Try it ->
Copy out lines with the word "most" from the material that follows.
Segment Start: Input data
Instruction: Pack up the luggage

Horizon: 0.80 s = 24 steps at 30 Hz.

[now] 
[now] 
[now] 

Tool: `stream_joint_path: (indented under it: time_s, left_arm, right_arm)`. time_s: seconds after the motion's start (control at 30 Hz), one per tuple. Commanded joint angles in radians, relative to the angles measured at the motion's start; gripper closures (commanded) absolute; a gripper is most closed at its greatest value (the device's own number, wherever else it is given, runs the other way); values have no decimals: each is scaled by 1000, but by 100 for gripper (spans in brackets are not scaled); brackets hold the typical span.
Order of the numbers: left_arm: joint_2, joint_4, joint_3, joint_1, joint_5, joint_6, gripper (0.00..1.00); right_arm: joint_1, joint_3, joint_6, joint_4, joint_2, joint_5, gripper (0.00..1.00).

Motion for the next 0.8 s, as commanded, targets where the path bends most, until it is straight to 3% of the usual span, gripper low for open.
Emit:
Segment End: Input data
Answer ->
Tool: `stream_joint_path: (indented under it: time_s, left_arm, right_arm)`. time_s: seconds after the motion's start (control at 30 Hz), one per tuple. Commanded joint angles in radians, relative to the angles measured at the motion's start; gripper closures (commanded) absolute; a gripper is most closed at its greatest value (the device's own number, wherever else it is given, runs the other way); values have no decimals: each is scaled by 1000, but by 100 for gripper (spans in brackets are not scaled); brackets hold the typical span.
Motion for the next 0.8 s, as commanded, targets where the path bends most, until it is straight to 3% of the usual span, gripper low for open.

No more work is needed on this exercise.